Hale Manoa, Asrama Mahasiswa Internasional 12 lantai



Dapur lantai 12 Hale Manoa (Ewa side)



Pemandangan Manoa Valley yang biasa terlihat dari jendela kamar.


Kami diajak ke lantai 12, tempat dulu kami tinggal. Ada sebuah dapur dimana saya dulu biasa menyiapkan makanan. Sekarang jauh lebih modern karena menggunakan kompor-kompor yang baru. Counter di dapur itu penuh dengan rice cooker, seperti jaman saya dulu, Kabinet-kabinet sudah jauh lebih baru dengan kunci kombinasi. Setiap penghuni asrama mendapat jatah 1 kabinet untuk menyimpan peralatan masak dan bumbu-bumbu. Saya dulu punya 2, karena mewarisi kabinet milik seorang teman yang pulang walau sebetulnya satu kamar hanya bisa mempuyai 1 kabinet. Dapur itu sekarang memiliki desain yang berbeda, dulu terlihat jauh lebih luas walau terlihat sangat sederhana, sekarang lebih bagus tapi terkesan sempit. Ada sepasang mahasiswa entah dari negara mana sedang masak. Seperti biasa orang-orang di sana sangat ramah dan menyambut kami dengan hangat. Itu juga kami lakukan dulu ketika dikunjungi alumni yang pernah tinggal di sana, kini giliran kami, perannya sudah berbalik hahaha..

Kami hanya berkeliling sebentar, tidak lupa saya juga mengambil beberapa foto, termasuk mengambil foto lorong dimana dulu Nina terjatuh karena ada sebuah lemari es yang bocor. Saya pernah menulis cerita tentang peristiwa ini di blog saya berjudul: Cyborg.
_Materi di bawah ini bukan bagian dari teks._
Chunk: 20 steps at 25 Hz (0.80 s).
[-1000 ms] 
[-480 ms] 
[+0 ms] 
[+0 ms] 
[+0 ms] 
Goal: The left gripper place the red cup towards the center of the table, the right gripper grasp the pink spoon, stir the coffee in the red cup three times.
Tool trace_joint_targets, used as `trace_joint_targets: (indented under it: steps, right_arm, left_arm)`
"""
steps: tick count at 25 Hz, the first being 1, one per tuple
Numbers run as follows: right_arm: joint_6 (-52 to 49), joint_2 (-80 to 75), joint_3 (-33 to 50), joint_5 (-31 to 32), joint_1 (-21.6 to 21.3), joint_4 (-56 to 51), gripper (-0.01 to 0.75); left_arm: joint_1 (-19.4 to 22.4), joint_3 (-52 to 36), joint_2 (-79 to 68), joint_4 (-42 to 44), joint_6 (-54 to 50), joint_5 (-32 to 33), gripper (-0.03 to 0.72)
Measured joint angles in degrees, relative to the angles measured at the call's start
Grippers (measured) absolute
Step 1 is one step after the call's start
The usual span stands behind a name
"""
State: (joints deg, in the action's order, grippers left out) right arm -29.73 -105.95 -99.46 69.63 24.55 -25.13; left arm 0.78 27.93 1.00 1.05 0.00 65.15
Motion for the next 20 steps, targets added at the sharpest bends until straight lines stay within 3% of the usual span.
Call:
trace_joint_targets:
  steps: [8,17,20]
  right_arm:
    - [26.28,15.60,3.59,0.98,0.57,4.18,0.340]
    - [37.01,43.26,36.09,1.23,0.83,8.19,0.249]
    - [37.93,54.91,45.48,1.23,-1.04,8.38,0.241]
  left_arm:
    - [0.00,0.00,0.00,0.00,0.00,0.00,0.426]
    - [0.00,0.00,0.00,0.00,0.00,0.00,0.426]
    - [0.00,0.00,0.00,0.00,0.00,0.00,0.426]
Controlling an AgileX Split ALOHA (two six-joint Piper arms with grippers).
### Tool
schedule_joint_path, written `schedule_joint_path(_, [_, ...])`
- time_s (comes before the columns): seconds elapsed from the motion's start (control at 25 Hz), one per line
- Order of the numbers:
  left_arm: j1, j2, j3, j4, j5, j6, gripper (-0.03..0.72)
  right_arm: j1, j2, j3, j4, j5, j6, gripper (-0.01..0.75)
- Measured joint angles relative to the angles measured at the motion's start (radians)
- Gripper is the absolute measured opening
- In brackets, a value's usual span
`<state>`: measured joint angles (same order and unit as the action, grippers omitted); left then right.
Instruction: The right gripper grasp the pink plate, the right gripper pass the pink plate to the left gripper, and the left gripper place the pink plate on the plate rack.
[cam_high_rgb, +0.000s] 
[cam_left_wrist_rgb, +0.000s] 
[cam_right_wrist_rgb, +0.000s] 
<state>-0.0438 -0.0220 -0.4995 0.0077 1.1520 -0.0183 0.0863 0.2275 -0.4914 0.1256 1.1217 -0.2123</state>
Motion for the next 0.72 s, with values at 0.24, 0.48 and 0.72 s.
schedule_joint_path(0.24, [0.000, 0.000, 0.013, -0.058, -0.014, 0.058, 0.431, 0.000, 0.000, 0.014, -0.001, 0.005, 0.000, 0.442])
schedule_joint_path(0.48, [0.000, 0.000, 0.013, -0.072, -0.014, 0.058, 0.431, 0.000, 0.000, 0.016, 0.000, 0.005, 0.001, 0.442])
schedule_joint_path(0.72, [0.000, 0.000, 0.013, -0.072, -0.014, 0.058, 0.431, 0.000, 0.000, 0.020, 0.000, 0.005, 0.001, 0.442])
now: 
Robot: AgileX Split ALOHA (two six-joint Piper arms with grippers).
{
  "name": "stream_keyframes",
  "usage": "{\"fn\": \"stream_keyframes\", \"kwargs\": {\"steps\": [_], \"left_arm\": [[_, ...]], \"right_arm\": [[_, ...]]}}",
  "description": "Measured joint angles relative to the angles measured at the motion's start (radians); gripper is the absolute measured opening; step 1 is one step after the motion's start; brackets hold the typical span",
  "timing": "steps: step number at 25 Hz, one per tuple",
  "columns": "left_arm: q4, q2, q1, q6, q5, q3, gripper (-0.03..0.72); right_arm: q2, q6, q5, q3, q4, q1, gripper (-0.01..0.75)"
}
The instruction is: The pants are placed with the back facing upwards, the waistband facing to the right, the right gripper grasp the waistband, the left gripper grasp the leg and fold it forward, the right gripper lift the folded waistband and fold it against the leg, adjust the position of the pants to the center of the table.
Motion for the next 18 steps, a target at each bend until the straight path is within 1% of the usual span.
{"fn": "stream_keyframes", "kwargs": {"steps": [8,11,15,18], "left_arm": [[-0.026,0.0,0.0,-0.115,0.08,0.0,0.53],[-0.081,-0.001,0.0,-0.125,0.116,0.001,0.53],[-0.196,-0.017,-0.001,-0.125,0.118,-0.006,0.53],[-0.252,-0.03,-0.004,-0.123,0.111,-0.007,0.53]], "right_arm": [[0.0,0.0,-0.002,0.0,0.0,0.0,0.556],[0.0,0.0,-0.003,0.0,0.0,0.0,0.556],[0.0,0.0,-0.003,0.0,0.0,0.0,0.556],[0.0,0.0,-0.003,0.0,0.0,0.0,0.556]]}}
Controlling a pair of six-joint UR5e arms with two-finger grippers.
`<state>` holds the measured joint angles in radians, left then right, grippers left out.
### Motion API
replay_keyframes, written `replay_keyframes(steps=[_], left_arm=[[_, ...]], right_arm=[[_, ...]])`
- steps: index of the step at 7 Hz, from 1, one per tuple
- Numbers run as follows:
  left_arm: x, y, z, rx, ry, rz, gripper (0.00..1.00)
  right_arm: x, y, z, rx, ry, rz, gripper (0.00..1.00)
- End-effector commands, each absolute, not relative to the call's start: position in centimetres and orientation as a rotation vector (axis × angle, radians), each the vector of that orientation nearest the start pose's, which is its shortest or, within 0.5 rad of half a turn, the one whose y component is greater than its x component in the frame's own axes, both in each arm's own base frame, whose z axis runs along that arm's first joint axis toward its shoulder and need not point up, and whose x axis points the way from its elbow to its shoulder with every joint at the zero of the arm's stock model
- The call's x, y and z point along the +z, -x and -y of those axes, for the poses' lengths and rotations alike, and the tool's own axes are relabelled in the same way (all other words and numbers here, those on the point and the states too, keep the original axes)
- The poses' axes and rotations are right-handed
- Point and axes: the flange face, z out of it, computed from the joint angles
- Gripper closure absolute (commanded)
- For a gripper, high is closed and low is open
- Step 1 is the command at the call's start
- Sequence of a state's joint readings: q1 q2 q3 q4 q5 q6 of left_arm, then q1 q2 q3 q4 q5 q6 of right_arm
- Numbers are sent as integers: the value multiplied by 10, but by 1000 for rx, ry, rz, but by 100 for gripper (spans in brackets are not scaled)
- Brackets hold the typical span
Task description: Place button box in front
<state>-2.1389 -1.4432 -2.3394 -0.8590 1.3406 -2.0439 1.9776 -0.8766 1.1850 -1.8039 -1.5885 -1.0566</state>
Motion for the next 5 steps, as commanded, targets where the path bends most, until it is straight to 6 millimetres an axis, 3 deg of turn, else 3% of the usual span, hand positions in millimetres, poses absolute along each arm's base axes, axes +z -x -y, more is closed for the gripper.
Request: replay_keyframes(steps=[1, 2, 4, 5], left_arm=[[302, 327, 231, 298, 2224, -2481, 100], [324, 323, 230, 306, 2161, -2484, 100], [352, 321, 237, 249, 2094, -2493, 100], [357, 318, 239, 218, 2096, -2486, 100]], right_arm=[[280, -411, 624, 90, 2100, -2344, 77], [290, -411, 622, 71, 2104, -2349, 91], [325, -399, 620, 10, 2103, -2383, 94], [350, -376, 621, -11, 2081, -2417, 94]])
Pemandangan dari dapur dan dari tempat-tempat lain masih terlihat tidak banyak perubahan.

Kemarin ketika ada waktu luang, saya berjalan kaki berkeliling. Di belakang gedung konferensi ada sebuah taman yang diberi nama Japanese Garden. Taman ini memang didesain ala Jepang lengkap dengan sebuah rumah kecil untuk upacara minum teh, kalau tidak salah diberi nama tea house, di taman ini juga ada sebuah kolam yang penuh dengan ikan koi besar-besar. Dulu saya sering menggunakan taman ini untuk duduk merenung. Dibalik semak-semak yang membatasi taman ini ada sebuah sungai kecil yang suara gemericik airnya sangat jelas terdengar. Ini juga sering saya jadikan tempat persembunyian jika saya sedang ingin menyepi dan bermeditasi.


Japanese Garden


Satu minggu ini memang tanpa sadar menjadi liburan yang saya jadikan sebagai perjalanan mengenang masa lalu. Tempat-tempat yang dulu merupakan bagian dari keseharian saya, kembali saya kunjungi dan saya rasakan. Ya, ini bagaikan kegiatan reminiscing yang sangat efektif sebagai bentuk refleksi untuk membangkitkan rasa syukur bahwa perjalanan hidup ini telah berlangsung dengan sangat indah. Saya begitu bahagia pernah selama bertahun-tahun tinggal di sini. Sebuah pengalaman hidup yang sulit dapat dilupakan begitu saja.